*RECORD EXCERPTS*
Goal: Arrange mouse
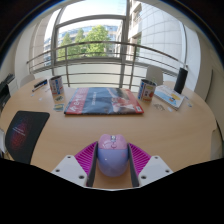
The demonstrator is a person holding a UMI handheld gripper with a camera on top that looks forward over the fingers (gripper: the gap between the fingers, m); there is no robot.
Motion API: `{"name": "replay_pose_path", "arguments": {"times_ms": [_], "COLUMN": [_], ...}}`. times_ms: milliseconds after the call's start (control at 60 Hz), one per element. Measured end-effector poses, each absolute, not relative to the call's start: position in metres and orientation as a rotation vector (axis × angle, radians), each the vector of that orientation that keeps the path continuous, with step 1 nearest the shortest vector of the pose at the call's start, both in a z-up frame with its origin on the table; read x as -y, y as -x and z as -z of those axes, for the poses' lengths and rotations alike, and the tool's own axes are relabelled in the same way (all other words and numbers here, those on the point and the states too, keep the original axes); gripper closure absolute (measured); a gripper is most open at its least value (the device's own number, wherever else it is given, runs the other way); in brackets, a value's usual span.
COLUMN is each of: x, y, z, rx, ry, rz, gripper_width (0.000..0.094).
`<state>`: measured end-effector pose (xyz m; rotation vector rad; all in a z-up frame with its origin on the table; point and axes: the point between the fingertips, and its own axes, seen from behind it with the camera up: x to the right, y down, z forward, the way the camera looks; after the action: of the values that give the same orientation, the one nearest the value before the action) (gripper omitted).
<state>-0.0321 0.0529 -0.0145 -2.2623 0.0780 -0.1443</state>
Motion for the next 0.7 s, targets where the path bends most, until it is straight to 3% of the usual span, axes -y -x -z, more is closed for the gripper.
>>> {"name": "replay_pose_path", "arguments": {"times_ms": [150, 233, 450, 517, 583, 700], "x": [-0.053, -0.054, -0.068, -0.073, -0.077, -0.096], "y": [0.030, 0.030, 0.114, 0.164, 0.230, 0.318], "z": [0.011, -0.018, -0.198, -0.230, -0.238, -0.163], "rx": [-0.139, -0.165, -0.244, -0.229, -0.209, -0.146], "ry": [2.280, 2.237, 1.954, 1.897, 1.882, 2.006], "rz": [0.181, 0.237, 0.221, 0.185, 0.126, 0.051], "gripper_width": [0.0491, 0.0492, 0.0494, 0.0494, 0.0495, 0.0496]}}
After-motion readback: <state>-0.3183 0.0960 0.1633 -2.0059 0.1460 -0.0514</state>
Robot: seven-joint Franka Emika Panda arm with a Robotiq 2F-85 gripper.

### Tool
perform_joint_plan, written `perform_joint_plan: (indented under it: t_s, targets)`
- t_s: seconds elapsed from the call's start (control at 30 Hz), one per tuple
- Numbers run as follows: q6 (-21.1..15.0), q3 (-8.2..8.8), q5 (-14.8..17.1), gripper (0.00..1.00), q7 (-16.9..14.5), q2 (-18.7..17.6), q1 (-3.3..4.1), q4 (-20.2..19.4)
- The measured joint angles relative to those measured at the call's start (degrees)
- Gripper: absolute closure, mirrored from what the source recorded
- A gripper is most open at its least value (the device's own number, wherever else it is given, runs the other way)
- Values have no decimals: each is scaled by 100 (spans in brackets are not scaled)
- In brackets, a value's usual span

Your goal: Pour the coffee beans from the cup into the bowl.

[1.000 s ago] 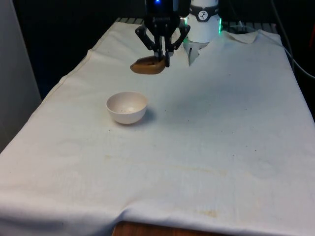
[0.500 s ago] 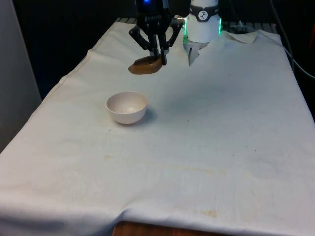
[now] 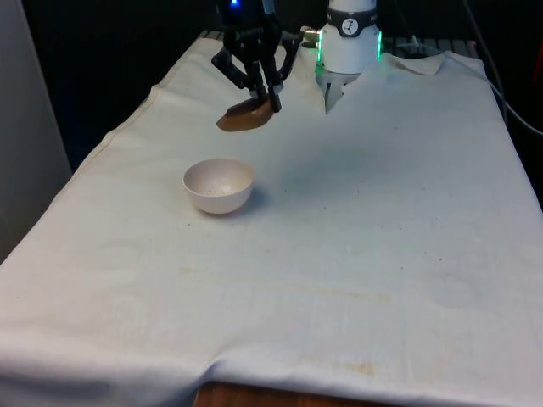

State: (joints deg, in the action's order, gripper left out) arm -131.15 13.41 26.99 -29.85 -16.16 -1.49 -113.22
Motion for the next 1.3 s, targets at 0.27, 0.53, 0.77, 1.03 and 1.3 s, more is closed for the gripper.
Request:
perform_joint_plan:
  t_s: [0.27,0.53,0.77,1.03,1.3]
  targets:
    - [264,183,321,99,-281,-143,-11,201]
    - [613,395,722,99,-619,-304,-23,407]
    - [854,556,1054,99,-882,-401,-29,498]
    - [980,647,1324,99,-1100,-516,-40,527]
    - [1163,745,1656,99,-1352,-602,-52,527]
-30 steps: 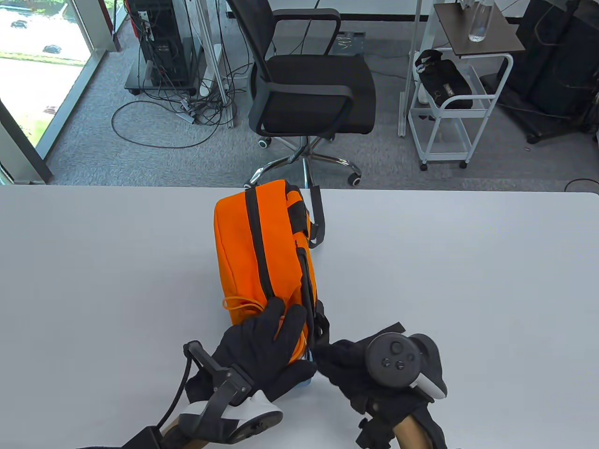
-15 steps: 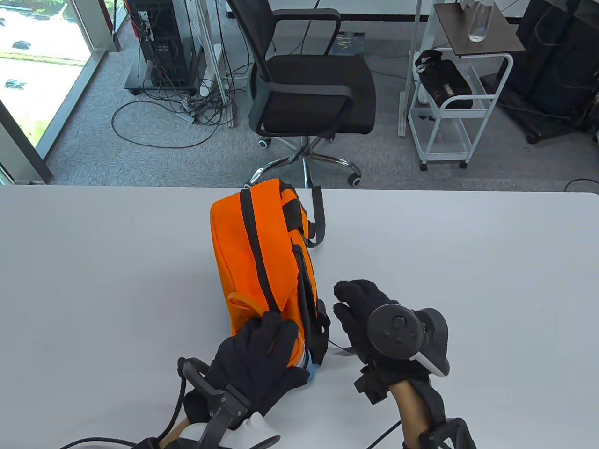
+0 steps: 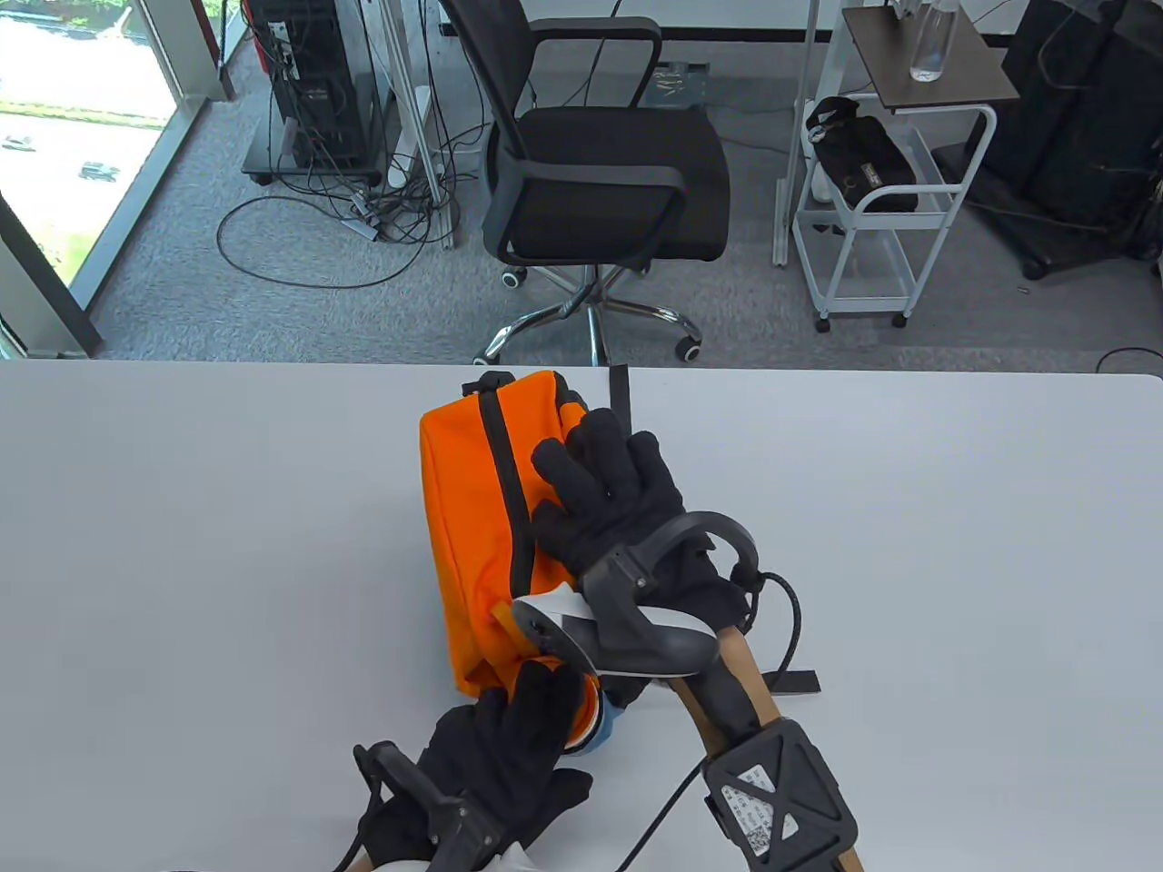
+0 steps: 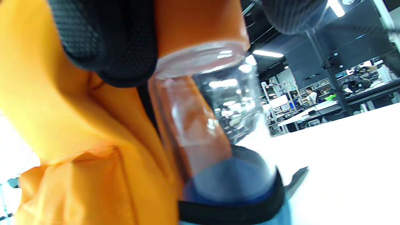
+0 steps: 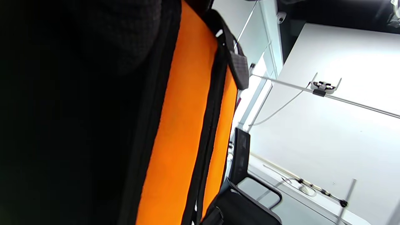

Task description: Pack school bag

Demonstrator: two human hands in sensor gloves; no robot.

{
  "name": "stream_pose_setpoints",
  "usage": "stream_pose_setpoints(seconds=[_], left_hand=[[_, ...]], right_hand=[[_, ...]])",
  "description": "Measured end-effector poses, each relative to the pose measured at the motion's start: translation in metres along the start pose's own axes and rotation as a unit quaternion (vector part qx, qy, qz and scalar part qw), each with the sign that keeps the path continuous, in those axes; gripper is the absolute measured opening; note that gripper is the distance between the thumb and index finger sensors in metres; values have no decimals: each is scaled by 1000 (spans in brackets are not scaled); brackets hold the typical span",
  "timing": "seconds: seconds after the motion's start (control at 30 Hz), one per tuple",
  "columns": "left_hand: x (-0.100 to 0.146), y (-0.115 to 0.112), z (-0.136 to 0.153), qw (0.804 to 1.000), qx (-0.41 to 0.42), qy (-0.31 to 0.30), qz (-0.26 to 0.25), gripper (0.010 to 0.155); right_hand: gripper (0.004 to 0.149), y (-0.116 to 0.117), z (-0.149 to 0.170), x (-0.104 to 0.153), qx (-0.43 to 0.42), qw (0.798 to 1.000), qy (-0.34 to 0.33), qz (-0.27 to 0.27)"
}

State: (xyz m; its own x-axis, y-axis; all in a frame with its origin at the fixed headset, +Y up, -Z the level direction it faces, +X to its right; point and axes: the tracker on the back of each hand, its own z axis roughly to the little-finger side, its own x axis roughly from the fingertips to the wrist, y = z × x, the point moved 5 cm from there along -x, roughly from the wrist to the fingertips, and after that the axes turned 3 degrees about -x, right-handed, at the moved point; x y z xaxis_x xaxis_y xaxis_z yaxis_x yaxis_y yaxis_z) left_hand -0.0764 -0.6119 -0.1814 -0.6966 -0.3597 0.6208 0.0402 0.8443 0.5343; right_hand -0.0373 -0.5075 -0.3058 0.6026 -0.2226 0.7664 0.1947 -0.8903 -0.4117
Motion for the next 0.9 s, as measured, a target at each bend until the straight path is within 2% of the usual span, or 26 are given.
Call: stream_pose_setpoints(seconds=[0.1, 0.2, 0.23, 0.3, 0.33, 0.4, 0.43, 0.47, 0.5, 0.53, 0.57, 0.63, 0.67, 0.7, 0.77, 0.83, 0.87, 0.9], left_hand=[[-3, 3, 37, 999, 20, 35, 4, 77], [-1, 5, 75, 989, 108, 74, 62, 73], [1, 8, 84, 988, 109, 84, 74, 72], [5, 15, 107, 993, 57, 71, 77, 67], [9, 17, 123, 991, 55, 106, 62, 66], [11, 1, 142, 968, 192, 146, 64, 81], [13, -13, 150, 944, 261, 187, 73, 87], [11, -27, 156, 930, 291, 206, 86, 92], [10, -35, 162, 930, 279, 217, 100, 93], [10, -43, 172, 936, 245, 231, 105, 92], [10, -47, 178, 939, 228, 238, 98, 88], [13, -53, 189, 929, 245, 271, 51, 81], [15, -53, 192, 921, 261, 287, 22, 76], [14, -55, 193, 918, 274, 287, 11, 73], [12, -59, 194, 912, 288, 292, 17, 67], [8, -60, 194, 905, 319, 281, -2, 57], [4, -60, 194, 903, 338, 264, -17, 51], [0, -61, 195, 905, 348, 243, -35, 49]], right_hand=[[43, -10, -4, -4, 1, 1000, 7, -5], [41, -21, -4, -6, 2, 999, 37, 25], [42, -22, -6, -9, 4, 999, 37, 36], [45, -25, -13, -16, 11, 996, 66, 51], [47, -27, -17, -19, -11, 994, 91, 61], [55, -28, -21, -23, -86, 985, 132, 74], [60, -24, -26, -27, -146, 977, 142, 62], [68, -17, -34, -29, -214, 968, 130, 10], [69, -16, -38, -27, -260, 959, 113, -21], [80, -17, -41, -21, -320, 943, 76, -43], [80, -20, -36, -14, -340, 937, 69, -41], [66, -31, -10, 7, -367, 927, 66, 36], [62, -33, 12, 21, -379, 917, 94, 86], [59, -28, 37, 36, -384, 902, 147, 134], [58, -7, 75, 54, -375, 882, 229, 169], [68, 36, 97, 58, -417, 871, 241, 98], [74, 65, 97, 59, -462, 857, 227, 13], [80, 86, 92, 62, -500, 838, 217, -30]])
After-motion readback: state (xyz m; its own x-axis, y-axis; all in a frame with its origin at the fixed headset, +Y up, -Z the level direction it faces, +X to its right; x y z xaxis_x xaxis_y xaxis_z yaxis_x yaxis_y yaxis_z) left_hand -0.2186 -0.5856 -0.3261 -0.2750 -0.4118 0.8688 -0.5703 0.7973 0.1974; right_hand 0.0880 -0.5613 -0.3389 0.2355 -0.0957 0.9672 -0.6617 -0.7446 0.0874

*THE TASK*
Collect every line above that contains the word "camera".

*TASK RESPONSE*
The demonstrator is a person holding a UMI handheld gripper with a camera on top that looks forward over the fingers (gripper: the gap between the fingers, m); there is no robot.
`<state>`: measured end-effector pose (xyz m; rotation vector rad; all in a z-up frame with its origin on the table; point and axes: the point between the fingertips, and its own axes, seen from behind it with the camera up: x to the right, y down, z forward, the way the camera looks; after the action: of the values that give the same orientation, the one nearest the value before the action) (gripper omitted).

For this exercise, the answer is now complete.